160 – Elizabethtown (with Phil Iscove)

Joining us this week is Podcast Like It’s 1999′s Phil Iscove to finally unpack a foundational This Had Oscar Buzz text. After winning an Oscar for Almost Famous and delivering a financially succesful (if extremely divisive) hit in Vanilla Sky, Cameron Crowe decided to return to his roots with Elizabethtown. Starring Orlando Bloom as a young shoe designer struggling to cope with professional ruin and the sudden death of his father, he meets a buoyant flight attendant played by Kirsten Dunst who brings him back to to himself. Crowded with song cues, bizarre character beats, and notes of whimsy that struggle to stick the landing, the film received a disastrous critical response at the Venice and Toronto film festivals, leading Crowe back into the editing room before release and Oscar to immediately count this one out.

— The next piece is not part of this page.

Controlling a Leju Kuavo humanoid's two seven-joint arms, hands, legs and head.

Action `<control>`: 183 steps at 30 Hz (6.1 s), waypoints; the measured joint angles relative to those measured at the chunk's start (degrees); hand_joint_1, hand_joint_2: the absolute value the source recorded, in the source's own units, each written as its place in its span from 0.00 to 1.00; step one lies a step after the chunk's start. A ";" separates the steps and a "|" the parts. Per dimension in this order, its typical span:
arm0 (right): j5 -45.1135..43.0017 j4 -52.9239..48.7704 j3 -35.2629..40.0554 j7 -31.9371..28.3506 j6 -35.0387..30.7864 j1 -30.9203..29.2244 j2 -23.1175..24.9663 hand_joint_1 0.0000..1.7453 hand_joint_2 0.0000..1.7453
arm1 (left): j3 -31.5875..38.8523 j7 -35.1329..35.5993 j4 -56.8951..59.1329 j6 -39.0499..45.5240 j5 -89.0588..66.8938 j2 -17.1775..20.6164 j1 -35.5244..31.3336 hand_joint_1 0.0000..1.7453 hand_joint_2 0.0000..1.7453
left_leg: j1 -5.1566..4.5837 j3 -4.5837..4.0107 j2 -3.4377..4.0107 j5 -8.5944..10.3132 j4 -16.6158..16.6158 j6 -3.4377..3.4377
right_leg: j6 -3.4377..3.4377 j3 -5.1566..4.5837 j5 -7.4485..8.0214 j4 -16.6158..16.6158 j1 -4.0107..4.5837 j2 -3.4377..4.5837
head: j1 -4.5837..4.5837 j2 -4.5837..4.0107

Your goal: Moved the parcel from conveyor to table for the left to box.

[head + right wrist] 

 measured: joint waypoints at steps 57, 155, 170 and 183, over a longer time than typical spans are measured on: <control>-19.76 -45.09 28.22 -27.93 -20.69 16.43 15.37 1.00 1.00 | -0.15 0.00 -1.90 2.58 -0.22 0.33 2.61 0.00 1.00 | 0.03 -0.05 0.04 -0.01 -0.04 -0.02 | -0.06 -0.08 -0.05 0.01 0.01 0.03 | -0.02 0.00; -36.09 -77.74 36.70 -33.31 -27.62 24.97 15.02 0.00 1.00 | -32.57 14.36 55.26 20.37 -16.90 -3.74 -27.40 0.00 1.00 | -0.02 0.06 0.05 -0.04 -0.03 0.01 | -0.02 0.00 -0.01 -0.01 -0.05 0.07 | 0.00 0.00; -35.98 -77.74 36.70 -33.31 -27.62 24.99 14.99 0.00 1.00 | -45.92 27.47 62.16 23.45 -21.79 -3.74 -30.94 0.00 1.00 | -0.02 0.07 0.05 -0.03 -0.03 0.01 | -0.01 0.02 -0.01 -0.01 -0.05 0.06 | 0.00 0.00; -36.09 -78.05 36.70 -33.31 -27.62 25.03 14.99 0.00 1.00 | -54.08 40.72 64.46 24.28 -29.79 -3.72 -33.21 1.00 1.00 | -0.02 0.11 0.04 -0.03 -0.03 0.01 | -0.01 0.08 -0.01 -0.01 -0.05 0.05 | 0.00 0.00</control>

Still a film that has a sizable fanbase of defenders of its earnest vibes, Elizabethtown is remembered today as the beginning of the end for Crowe and birthing the phrase Manic Pixie Dream Girl (as penned by Nathan Rabin). This episode, we dive into all that works and doesn’t for us in Crowe’s sentimental screwball movie, its infamous casting struggles with the biggest young acting names of the time, and the ups and recent downs of Crowe’s career.

Topics also include Roger Ebert’s later reassessment of the film’s theatrical cut, the Crowe/Tarantino divide of pastiche, and tap dancing at funerals.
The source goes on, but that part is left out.